After completing his five-year ban for breaching the Pakistan Cricket Board's Anti-Corruption code, he was given clearance by the board to resume club cricket. So, he will be part of the players draft for the fifth edition of PSL.

===2016 Pakistan Super League===
Khan was part of Islamabad United's squad. He scored the first century of the tournament and 117 runs from 62 deliveries against Quetta Gladiators. He scored 300 runs in the tournament and finished the tournament as the third-leading run scorer.

===Ireland (2016)===
Khan scored his first century against Ireland at Malahide on 18 August 2016. His fifty came from 34 deliveries and century from 61 deliveries with a strike rate of 176.74. This century stands as the fourth-highest One Day International (ODI) score by a Pakistani, behind Fakhar Zaman (210*), Saeed Anwar (194) and Imran Nazir (160). His 150 also stands as the third-fastest of all time after AB de Villiers and Shane Watson.

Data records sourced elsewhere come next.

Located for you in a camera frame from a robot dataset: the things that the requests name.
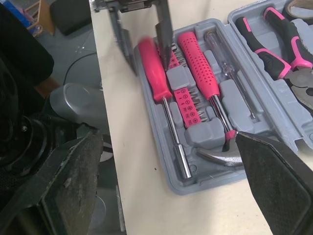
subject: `tool case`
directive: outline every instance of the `tool case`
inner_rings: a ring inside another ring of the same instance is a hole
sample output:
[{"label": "tool case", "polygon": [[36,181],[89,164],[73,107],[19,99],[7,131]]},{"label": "tool case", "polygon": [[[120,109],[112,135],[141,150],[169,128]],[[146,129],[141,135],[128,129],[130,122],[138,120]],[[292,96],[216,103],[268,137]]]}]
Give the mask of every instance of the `tool case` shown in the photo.
[{"label": "tool case", "polygon": [[[264,70],[263,61],[251,51],[234,23],[239,17],[246,17],[256,38],[266,48],[285,58],[283,43],[263,18],[263,12],[268,7],[274,7],[282,12],[286,3],[286,0],[259,1],[231,12],[226,25],[219,20],[208,19],[186,26],[174,31],[173,42],[179,46],[179,35],[190,31],[195,33],[200,49],[218,80],[224,109],[237,131],[279,140],[297,154],[299,144],[305,144],[313,149],[313,118],[310,112],[297,101],[285,80],[274,81]],[[296,25],[305,47],[313,53],[313,25],[309,26],[300,19],[292,22]],[[256,119],[251,118],[250,111],[235,82],[225,76],[210,51],[209,45],[205,42],[204,33],[208,30],[218,34],[222,42],[220,46],[225,50],[229,60],[238,68],[237,82],[240,83],[247,101],[253,107]],[[154,101],[138,47],[134,49],[134,57],[158,156],[170,189],[179,195],[186,195],[246,178],[243,166],[223,166],[197,154],[196,148],[198,147],[222,151],[225,136],[221,121],[215,116],[209,102],[199,92],[188,66],[178,66],[167,71],[170,90],[172,93],[184,87],[192,90],[200,100],[201,111],[204,111],[207,118],[205,122],[186,128],[175,96],[168,100],[179,140],[184,146],[192,173],[191,179],[185,180],[181,177],[165,112],[162,104]]]}]

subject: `blue object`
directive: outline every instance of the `blue object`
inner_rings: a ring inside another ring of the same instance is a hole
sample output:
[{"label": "blue object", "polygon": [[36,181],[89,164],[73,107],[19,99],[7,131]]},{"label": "blue object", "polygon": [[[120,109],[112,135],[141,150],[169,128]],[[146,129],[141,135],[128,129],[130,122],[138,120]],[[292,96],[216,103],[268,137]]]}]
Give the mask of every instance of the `blue object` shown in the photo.
[{"label": "blue object", "polygon": [[[25,26],[25,28],[28,28],[32,25],[32,22],[30,22],[9,0],[1,1],[1,3],[5,6],[6,9],[8,9],[16,18],[19,19],[19,21]],[[29,32],[33,33],[35,28],[32,28]]]}]

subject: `hammer head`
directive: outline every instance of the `hammer head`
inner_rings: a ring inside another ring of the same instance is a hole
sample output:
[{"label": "hammer head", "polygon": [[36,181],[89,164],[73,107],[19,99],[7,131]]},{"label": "hammer head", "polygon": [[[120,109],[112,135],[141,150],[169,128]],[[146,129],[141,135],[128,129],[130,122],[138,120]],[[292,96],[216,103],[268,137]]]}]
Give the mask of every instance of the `hammer head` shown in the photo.
[{"label": "hammer head", "polygon": [[226,143],[226,152],[215,152],[212,150],[206,150],[203,148],[197,148],[197,152],[208,160],[224,165],[224,166],[241,166],[243,165],[242,159],[240,157],[239,149],[235,142],[235,138],[232,138]]}]

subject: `pink screwdriver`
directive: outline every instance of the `pink screwdriver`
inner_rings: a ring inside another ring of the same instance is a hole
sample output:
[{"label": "pink screwdriver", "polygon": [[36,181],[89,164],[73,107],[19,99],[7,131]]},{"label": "pink screwdriver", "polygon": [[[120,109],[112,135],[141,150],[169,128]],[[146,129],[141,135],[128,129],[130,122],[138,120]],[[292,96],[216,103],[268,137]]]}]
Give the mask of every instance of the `pink screwdriver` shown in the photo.
[{"label": "pink screwdriver", "polygon": [[210,101],[216,115],[221,119],[225,129],[226,141],[234,138],[236,130],[232,128],[228,116],[220,103],[220,90],[215,75],[200,50],[196,35],[186,32],[179,36],[178,42],[188,61],[196,84],[204,97]]},{"label": "pink screwdriver", "polygon": [[162,102],[167,122],[169,124],[174,140],[174,151],[178,157],[178,162],[182,170],[184,179],[191,178],[191,172],[183,145],[179,142],[174,120],[167,102],[172,97],[168,89],[164,68],[160,61],[157,47],[152,38],[143,38],[138,44],[142,64],[145,69],[148,81],[153,90],[155,102]]}]

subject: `white table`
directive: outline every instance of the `white table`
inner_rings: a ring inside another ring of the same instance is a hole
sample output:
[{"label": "white table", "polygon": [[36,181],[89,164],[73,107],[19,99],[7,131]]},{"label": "white table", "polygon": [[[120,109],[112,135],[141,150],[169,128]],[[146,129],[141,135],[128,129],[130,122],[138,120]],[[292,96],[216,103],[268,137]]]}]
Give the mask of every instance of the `white table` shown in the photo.
[{"label": "white table", "polygon": [[[169,0],[178,29],[209,18],[226,23],[228,14],[254,0]],[[121,14],[133,46],[155,36],[153,8]],[[128,235],[270,235],[247,180],[178,196],[166,183],[157,157],[139,79],[114,40],[107,11],[92,13],[116,171]],[[313,166],[313,160],[301,153]]]}]

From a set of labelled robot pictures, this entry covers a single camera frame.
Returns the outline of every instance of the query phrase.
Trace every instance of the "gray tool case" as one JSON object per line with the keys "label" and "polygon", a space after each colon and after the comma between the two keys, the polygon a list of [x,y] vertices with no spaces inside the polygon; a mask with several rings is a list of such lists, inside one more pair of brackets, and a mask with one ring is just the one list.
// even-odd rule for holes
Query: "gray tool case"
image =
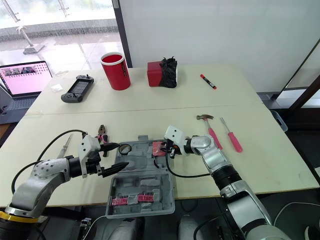
{"label": "gray tool case", "polygon": [[[108,219],[166,215],[175,211],[173,181],[166,158],[152,155],[152,143],[164,140],[148,140],[147,135],[139,136],[138,140],[121,143],[131,146],[127,155],[117,151],[114,163],[129,164],[111,180],[105,213]],[[127,204],[112,205],[113,200],[126,200]]]}

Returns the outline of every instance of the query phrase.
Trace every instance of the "pink screen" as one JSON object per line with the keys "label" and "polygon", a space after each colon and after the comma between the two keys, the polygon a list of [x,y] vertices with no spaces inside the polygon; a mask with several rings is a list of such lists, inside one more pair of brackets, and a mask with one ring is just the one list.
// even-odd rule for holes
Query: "pink screen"
{"label": "pink screen", "polygon": [[4,67],[0,74],[13,95],[41,92],[52,78],[44,62]]}

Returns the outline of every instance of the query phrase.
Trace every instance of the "pink tool handle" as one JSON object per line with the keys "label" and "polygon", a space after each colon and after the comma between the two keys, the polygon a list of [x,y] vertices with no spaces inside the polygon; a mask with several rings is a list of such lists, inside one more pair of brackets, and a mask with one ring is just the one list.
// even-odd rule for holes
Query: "pink tool handle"
{"label": "pink tool handle", "polygon": [[216,146],[217,146],[219,149],[222,149],[222,146],[221,146],[221,144],[220,144],[220,142],[219,142],[219,140],[218,140],[218,137],[217,137],[215,131],[214,131],[212,128],[209,128],[208,131],[209,131],[210,136],[213,137],[213,140],[214,140]]}
{"label": "pink tool handle", "polygon": [[232,145],[234,146],[234,149],[238,152],[241,153],[243,151],[242,146],[240,145],[240,142],[236,138],[233,132],[229,132],[228,136],[232,142]]}

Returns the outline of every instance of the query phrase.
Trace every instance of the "yellow ring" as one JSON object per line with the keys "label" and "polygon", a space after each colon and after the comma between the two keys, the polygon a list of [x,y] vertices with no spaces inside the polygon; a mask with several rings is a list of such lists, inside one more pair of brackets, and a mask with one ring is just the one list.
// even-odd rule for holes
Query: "yellow ring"
{"label": "yellow ring", "polygon": [[28,218],[28,217],[20,217],[6,214],[3,211],[0,211],[0,219],[5,219],[13,222],[26,223],[26,224],[35,224],[38,222],[38,218]]}

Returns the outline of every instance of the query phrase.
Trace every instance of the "red screwdriver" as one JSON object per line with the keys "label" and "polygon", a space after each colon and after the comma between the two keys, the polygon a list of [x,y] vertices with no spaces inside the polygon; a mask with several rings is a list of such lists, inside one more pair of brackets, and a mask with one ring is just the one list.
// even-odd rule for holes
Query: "red screwdriver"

===2017 Pakistan Super League spot-fixing===

In February 2017, Khan was provisionally suspended under the Anti-Corruption Code of the Pakistan Cricket Board (PCB). This was part of an ongoing investigation into an organisation's alleged attempts to corrupt the 2017 Pakistan Super League. On 18 February, Khan, along with teammate Khalid Latif, was formally charged by the PCB for violating the anti-corruption code. On 20 March, he was summoned by the PCB Anti-Corruption tribunal for a hearing and was given until 5 May to submit a formal reply. On 30 August 2017, Sharjeel Khan was banned for 5 years from all forms of cricket after being found guilty on five counts in violation of the PCB's anti-corruption code. Two-and-a-half years out of the five-year sentence are suspended. Khan's ban took effect from when he was first suspended, on 10 February 2017. The Pakistan's dashing opening batsman Sharjeel Khan is all set to get back to the limelight cricket with the news of him being included in the drafts for the fifth edition of the Pakistan Super League (PSL). Playing his last game for Islamabad United in February 2017, Sharjeel missed two complete seasons of the tournament.

In December 2021, he was signed by the Karachi Kings following the players' draft for the 2022 Pakistan Super League.

In December 2022, he was signed by the Khulna Tigers for the 2022–23 Bangladesh Premier League.